Piston, in his lifetime, was best known and prominent as the dominant figure in music at Harvard who, among other things, brought Stravinsky for the lectures that turned into the 1947 Poetics of Music. For 34 years Piston taught music at Harvard. Yet he himself was largely self-taught as a musician before entering college. His first interests were engineering and painting. But he went on to teach himself to play the piano, the violin, and the saxophone. Piston’s hands-on familiarity playing a vast array of instruments explains the persuasive economy and practicality of his 1955 textbook Orchestration and his unerring skill in handling instruments, from the flute (Piston’s 1930 Sonata for Flute and Piano helped establish his reputation) to the harp (consider the late “Souvenir” for harp, viola and flute from 1967) and harpsichord (the 1945 Sonatina for Violin and Harpsichord). Piston’s ear was incisive and in symphonic music he orchestrated as he wrote.

Returning from Paris, where he studied not only with Boulanger (whom he brought later to Cambridge) but also with Paul Dukas, in 1926, Piston settled into a comfortable routine, producing steadily an impressive array of works.
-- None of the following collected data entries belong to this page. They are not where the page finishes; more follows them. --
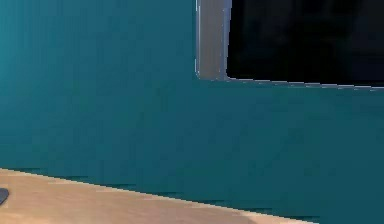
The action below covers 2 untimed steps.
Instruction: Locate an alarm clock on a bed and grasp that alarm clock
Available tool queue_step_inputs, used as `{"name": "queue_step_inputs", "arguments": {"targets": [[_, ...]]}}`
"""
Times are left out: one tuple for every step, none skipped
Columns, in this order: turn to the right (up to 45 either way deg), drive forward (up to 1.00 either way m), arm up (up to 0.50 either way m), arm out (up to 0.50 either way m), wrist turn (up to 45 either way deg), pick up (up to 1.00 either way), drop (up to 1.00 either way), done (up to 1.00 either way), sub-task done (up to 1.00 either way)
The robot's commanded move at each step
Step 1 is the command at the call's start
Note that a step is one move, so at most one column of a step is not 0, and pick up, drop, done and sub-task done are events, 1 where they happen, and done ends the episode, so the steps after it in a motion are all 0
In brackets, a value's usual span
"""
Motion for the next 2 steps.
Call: {"name": "queue_step_inputs", "arguments": {"targets": [[0.0, 0.05, 0.0, 0.0, 0.0, 0.0, 0.0, 0.0, 0.0], [45.0, 0.0, 0.0, 0.0, 0.0, 0.0, 0.0, 0.0, 0.0]]}}
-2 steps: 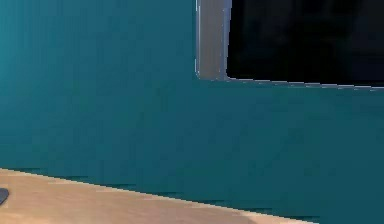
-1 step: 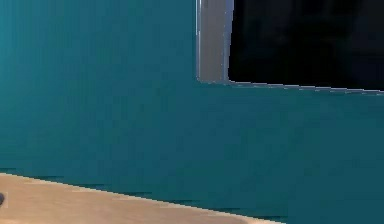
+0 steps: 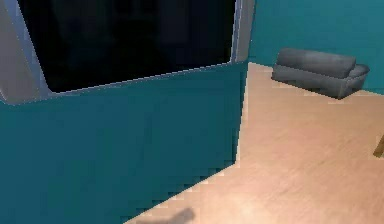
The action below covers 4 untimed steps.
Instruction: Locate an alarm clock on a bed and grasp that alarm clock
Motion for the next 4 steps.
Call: {"name": "queue_step_inputs", "arguments": {"targets": [[6.0, 0.0, 0.0, 0.0, 0.0, 0.0, 0.0, 0.0, 0.0], [0.0, 0.45, 0.0, 0.0, 0.0, 0.0, 0.0, 0.0, 0.0], [45.0, 0.0, 0.0, 0.0, 0.0, 0.0, 0.0, 0.0, 0.0], [9.0, 0.0, 0.0, 0.0, 0.0, 0.0, 0.0, 0.0, 0.0]]}}
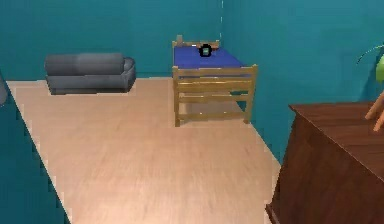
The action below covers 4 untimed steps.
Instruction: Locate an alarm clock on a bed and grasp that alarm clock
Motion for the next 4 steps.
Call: {"name": "queue_step_inputs", "arguments": {"targets": [[0.0, 1.0, 0.0, 0.0, 0.0, 0.0, 0.0, 0.0, 0.0], [9.0, 0.0, 0.0, 0.0, 0.0, 0.0, 0.0, 0.0, 0.0], [0.0, 0.2, 0.0, 0.0, 0.0, 0.0, 0.0, 0.0, 0.0], [3.0, 0.0, 0.0, 0.0, 0.0, 0.0, 0.0, 0.0, 0.0]]}}
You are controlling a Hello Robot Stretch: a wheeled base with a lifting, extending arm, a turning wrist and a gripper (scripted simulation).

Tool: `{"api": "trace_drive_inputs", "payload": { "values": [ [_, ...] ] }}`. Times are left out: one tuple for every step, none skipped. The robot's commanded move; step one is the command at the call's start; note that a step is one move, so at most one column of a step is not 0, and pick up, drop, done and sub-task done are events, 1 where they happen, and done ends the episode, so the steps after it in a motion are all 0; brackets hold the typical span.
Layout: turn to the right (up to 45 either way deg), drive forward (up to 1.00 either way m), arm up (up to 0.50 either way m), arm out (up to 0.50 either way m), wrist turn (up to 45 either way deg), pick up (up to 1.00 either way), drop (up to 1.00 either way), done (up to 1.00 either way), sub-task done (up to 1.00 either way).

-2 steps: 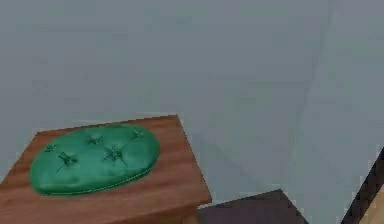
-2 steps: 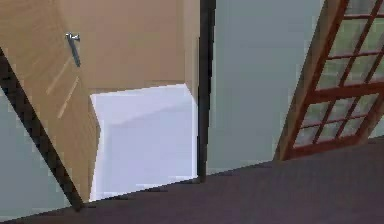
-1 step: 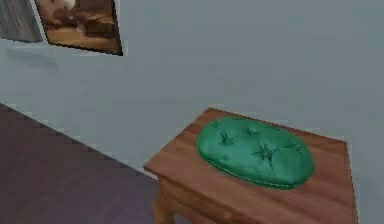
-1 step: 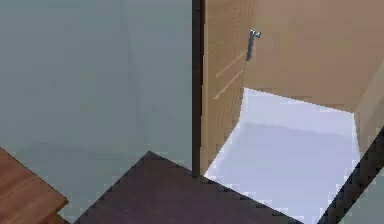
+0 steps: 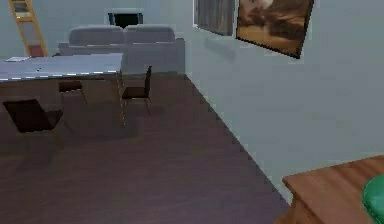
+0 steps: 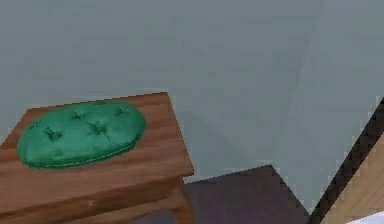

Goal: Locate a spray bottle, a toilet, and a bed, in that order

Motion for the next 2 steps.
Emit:
{"api": "trace_drive_inputs", "payload": {
  "values": [
    [-15.0, 0.00, 0.00, 0.00, 0.0, 0.00, 0.00, 0.00, 0.00],
    [-3.0, 0.00, 0.00, 0.00, 0.0, 0.00, 0.00, 0.00, 0.00]
  ]
}}
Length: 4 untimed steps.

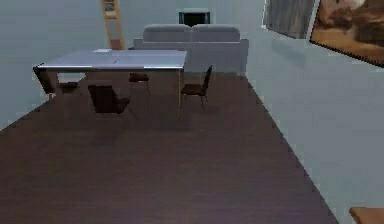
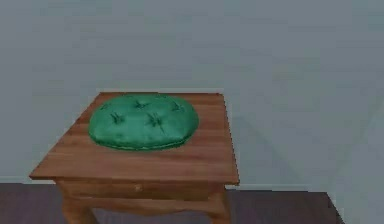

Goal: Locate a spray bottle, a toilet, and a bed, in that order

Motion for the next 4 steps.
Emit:
{"api": "trace_drive_inputs", "payload": {
  "values": [
    [-45.0, 0.00, 0.00, 0.00, 0.0, 0.00, 0.00, 0.00, 0.00],
    [-42.0, 0.00, 0.00, 0.00, 0.0, 0.00, 0.00, 0.00, 0.00],
    [0.0, 0.15, 0.00, 0.00, 0.0, 0.00, 0.00, 0.00, 0.00],
    [45.0, 0.00, 0.00, 0.00, 0.0, 0.00, 0.00, 0.00, 0.00]
  ]
}}
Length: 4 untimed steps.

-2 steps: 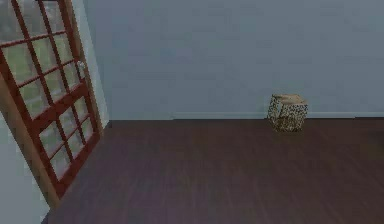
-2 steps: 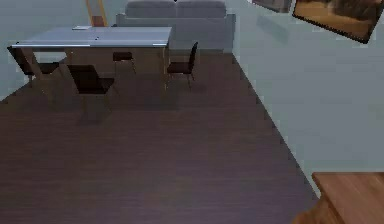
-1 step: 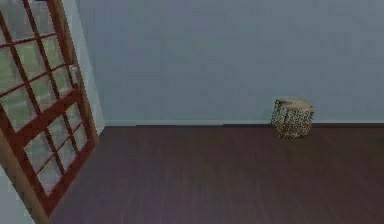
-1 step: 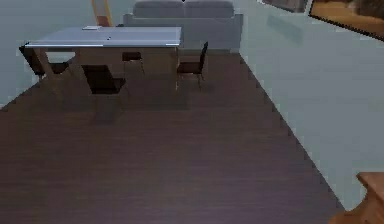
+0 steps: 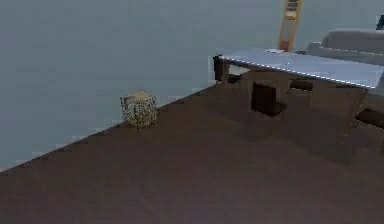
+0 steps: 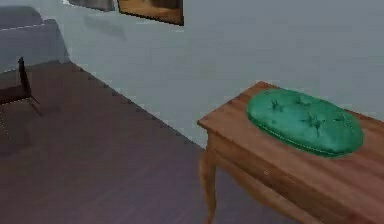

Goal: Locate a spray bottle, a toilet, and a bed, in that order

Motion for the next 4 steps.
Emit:
{"api": "trace_drive_inputs", "payload": {
  "values": [
    [42.0, 0.00, 0.00, 0.00, 0.0, 0.00, 0.00, 0.00, 0.00],
    [0.0, 0.70, 0.00, 0.00, 0.0, 0.00, 0.00, 0.00, 0.00],
    [45.0, 0.00, 0.00, 0.00, 0.0, 0.00, 0.00, 0.00, 0.00],
    [0.0, 0.10, 0.00, 0.00, 0.0, 0.00, 0.00, 0.00, 0.00]
  ]
}}
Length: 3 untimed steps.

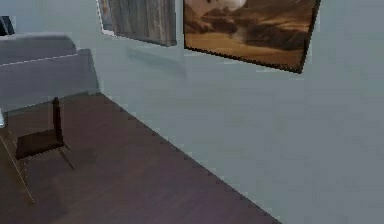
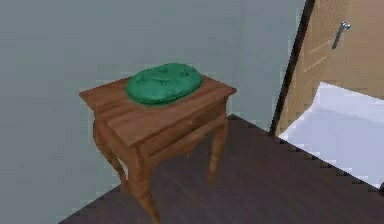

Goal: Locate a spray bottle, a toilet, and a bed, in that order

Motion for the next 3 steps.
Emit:
{"api": "trace_drive_inputs", "payload": {
  "values": [
    [-21.0, 0.00, 0.00, 0.00, 0.0, 0.00, 0.00, 0.00, 0.00],
    [0.0, 1.00, 0.00, 0.00, 0.0, 0.00, 0.00, 0.00, 0.00],
    [0.0, 0.60, 0.00, 0.00, 0.0, 0.00, 0.00, 0.00, 0.00]
  ]
}}
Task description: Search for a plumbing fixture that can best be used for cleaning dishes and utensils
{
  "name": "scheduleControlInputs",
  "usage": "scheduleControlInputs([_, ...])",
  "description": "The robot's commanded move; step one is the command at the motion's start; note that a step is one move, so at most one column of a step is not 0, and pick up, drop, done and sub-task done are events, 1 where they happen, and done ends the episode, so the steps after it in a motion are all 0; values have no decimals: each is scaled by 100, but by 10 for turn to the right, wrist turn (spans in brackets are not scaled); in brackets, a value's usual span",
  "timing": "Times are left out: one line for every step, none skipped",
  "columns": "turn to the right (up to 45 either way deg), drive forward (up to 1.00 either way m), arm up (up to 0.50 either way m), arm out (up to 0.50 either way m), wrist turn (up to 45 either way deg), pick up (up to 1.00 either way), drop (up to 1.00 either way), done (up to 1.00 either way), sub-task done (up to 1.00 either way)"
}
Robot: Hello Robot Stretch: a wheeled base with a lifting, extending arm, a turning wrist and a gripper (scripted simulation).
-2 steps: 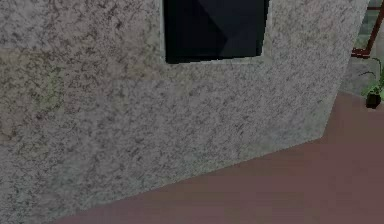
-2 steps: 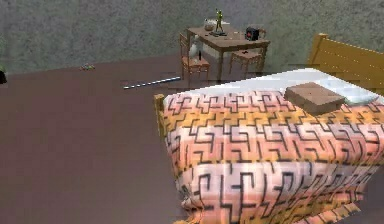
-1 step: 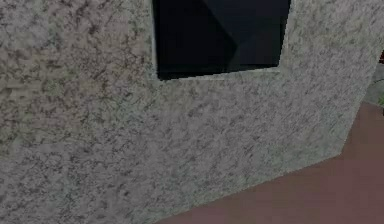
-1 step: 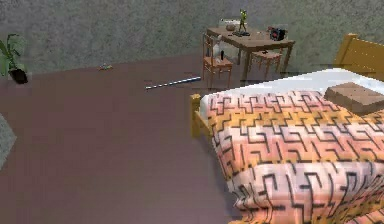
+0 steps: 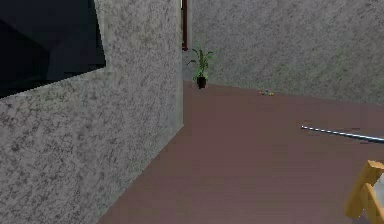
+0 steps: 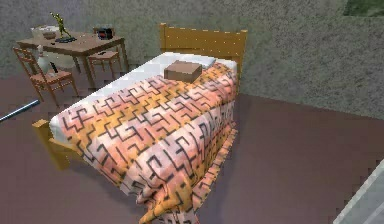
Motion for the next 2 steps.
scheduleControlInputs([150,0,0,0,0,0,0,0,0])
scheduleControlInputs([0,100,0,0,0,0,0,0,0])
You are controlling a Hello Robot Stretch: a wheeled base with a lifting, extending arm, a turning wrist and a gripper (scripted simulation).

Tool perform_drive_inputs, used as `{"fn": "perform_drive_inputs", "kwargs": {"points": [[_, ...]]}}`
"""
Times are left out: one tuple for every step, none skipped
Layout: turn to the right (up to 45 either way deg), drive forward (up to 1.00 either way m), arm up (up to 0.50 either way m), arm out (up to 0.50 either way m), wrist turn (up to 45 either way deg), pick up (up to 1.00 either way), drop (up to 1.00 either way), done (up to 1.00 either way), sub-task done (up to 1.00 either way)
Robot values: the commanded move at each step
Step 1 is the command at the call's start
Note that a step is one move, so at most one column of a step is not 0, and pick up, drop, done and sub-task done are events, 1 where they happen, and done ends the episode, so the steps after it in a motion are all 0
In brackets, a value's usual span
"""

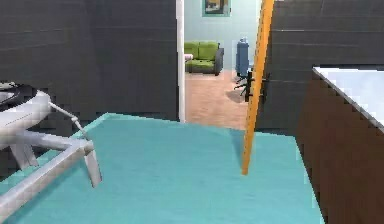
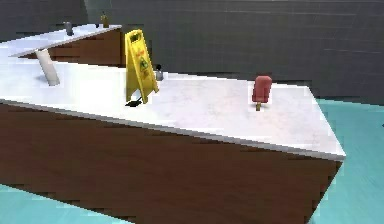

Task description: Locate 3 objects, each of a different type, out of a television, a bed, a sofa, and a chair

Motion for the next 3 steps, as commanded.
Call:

As a celebrated and revered teacher at Harvard, Piston enjoyed, for years, the patronage of the Boston Symphony and the loyalty of many generations of students from Leroy Anderson and Leonard Bernstein to Elliott Carter and John Harbison. However, Piston’s prominence as a teacher and the success of his textbooks, particularly the 1941 text entitled Harmony, would eventually become liabilities. There is perhaps no more damning phrase among critics and in self-consciously artistic circles than the word “academic.” It has recently become fashionable for composers, writers, and painters to do some teaching, but only on and off. To hold a regular responsible position in an institution smacks of a bureaucratic disposition and a yen for respectability that is incompatible with spontaneity, inspiration, originality, risk taking, and eccentricity—all hallmarks according to the popular imagination of true artistic temperament. In the argument for a strict separation of teaching and doing, however, the examples of Fauré and Rimsky-Korsakov are conveniently forgotten.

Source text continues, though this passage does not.